| |
ABD yönetimini yine şaşırttık...
Amerikalı diplomatlar düşünüp taşınıyor.. Ankara'nın nabzını tutuyor.. İlgililerle konuşuyor.. Bir sonuca varıyorlar.. Diyorlar ki 'Ankara bu konuda şöyle davranacak.' ABD yönetimi de pozisyonunu buna göre alıyor.. Hesabını, kitabını buna göre yapıyor.. Sonra bir bakıyorlar ki Ankara tam tersini yapmış.. Adamlar şaşırıp kalıyor.. Irak savaşında da Kıbrıs'ta da aynı olay yaşandı.. Washington, Türkiye'nin kuzey cephesini açacağına inanıyordu.. Hava bu yöndeydi..
Ankara tam tersini yaptı.. Herkesi şaşırttı.. Şimdi benzer bir durum Kıbrıs'ta yaşanıyor.. Sadece ABD değil, AB de Türkiye'nin çaba göstermeyeceğine inanıyordu.. Ankara bugüne kadar izlediği politikayı terk etmeyecek.. Denktaş'ın dümen suyundan çıkmayacak.. 'Çözümsüzlük de çözümdür' sloganına sıkı sıkıya bağlı kalacaktı.. 1 Mayıs'ta Rumlar AB'ye tüm Kıbrıs'ı temsilen girecek.. KKTC de Türkiye'nin 82. vilayeti olma yolunu seçecekti..

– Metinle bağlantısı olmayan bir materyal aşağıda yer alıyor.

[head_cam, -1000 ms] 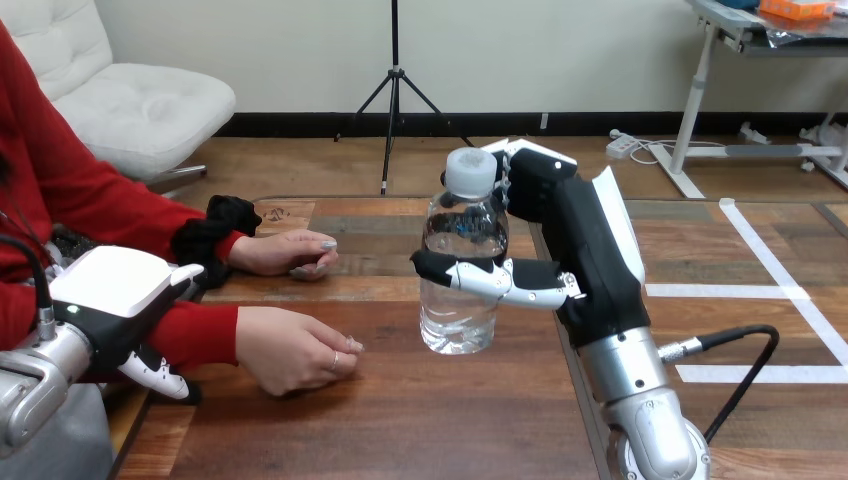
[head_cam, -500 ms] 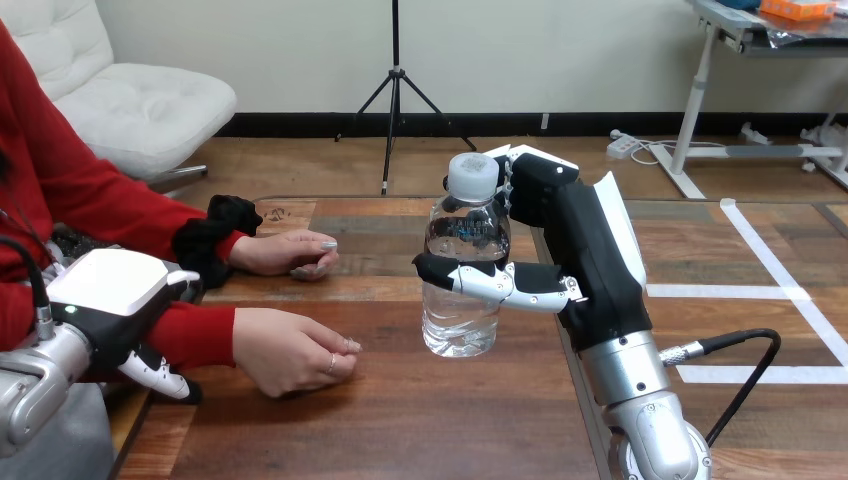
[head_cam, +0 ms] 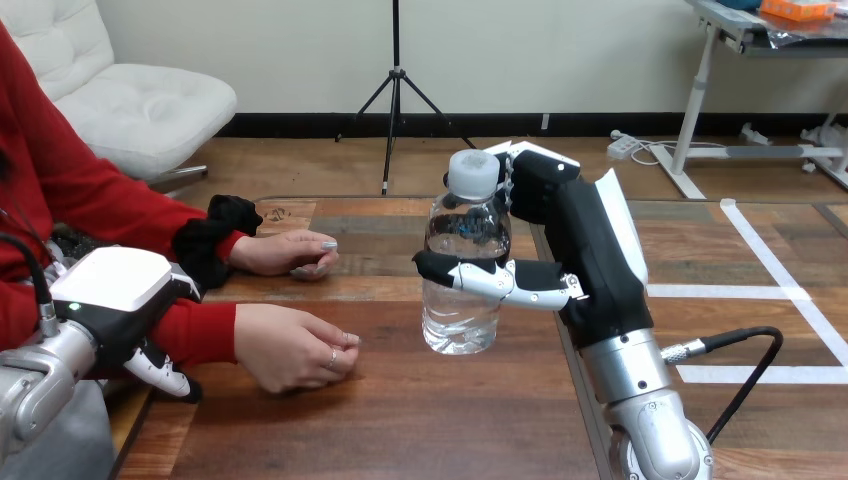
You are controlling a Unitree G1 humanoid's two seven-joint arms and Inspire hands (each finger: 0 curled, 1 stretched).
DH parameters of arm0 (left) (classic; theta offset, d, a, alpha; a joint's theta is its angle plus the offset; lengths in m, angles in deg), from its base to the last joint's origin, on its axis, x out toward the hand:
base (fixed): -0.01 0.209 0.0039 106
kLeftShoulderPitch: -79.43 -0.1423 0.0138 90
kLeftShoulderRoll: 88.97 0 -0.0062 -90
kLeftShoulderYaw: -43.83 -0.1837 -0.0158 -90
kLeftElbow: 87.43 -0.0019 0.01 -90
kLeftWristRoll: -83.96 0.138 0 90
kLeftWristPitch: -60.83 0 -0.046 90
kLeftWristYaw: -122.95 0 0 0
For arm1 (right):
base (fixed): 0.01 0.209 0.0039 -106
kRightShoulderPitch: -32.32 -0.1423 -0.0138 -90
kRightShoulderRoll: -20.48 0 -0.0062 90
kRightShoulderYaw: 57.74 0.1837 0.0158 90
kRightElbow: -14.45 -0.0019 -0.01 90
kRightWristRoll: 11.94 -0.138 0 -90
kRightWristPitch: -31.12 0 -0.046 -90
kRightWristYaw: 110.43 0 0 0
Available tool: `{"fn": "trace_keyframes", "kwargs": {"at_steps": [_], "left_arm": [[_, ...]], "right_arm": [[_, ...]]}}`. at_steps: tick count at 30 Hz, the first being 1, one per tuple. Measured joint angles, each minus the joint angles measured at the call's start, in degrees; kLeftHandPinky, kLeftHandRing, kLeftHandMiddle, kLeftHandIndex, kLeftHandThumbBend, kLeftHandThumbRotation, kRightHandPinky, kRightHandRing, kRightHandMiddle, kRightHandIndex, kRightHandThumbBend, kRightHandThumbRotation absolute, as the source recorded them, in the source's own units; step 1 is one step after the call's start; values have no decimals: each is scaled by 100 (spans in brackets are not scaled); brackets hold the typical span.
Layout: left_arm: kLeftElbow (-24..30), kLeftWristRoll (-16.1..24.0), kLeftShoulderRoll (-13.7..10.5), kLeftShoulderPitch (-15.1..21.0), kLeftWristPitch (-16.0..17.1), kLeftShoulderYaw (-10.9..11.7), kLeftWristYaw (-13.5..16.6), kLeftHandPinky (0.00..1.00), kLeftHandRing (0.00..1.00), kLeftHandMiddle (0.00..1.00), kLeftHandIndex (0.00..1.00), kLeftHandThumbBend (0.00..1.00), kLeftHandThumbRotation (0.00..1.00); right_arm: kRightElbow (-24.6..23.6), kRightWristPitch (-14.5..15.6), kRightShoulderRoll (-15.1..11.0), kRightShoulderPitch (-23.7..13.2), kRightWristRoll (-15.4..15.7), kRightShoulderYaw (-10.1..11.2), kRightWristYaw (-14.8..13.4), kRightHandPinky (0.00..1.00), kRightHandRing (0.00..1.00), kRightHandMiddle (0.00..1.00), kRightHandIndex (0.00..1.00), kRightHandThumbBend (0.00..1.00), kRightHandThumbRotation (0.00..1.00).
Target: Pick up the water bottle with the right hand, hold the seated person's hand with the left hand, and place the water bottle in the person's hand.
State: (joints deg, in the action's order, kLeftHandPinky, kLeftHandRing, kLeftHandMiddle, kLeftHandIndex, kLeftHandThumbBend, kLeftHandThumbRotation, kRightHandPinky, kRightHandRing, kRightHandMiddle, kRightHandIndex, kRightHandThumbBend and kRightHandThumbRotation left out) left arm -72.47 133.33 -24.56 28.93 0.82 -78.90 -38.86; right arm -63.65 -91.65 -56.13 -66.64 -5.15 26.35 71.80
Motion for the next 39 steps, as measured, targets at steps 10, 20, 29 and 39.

Beklenen buydu.. Hatta politikacılar bunu zafer olarak sunacaklardı.. Ver-kurtulcu olmadıklarını kendi seçmenlerine kanıtlamış olacaklardı.. Tabii bu arada AB hayali de gümbürtüye gidecekti.. Onun da gerekçesi hazırdı.. 'Zaten bizi almayacaklardı. Boş yere taviz vermedik.' Uygulamaya konulduğu tahmin edilen senaryo buydu..
Ama tam tersi oldu.. Başbakan Erdoğan Davos'ta başlayan Washington'da süren temaslarında öyle bir kararlı tutum ortaya koydu ki, yine herkesi şaşırttı.. 'Bu işi 1 Mayıs'a kadar çözeceğiz' dedi.. Gerekirse referandum yapabileceğimizi telaffuz etti.. Arabulucu, daha diplomatik dille kolaylaştırıcı tayin edilmesini istedi.. Yani 'Güvenilir bir kişi Kıbrıs'a el atsın, biz Rumlar'ın atacağı her adımdan bir adım fazlasını atmaya hazırız. Referans da Annan Planı olsun' dedik.. ABD yönetimi ikinci büyük şaşkınlığı yaşadı.. Sadece onlar değil, Rumlar'ın da ağzı açık kaldı.. Ne diyeceklerini, ne yapacaklarını, nasıl bir politika izleyeceklerini bilemiyorlar..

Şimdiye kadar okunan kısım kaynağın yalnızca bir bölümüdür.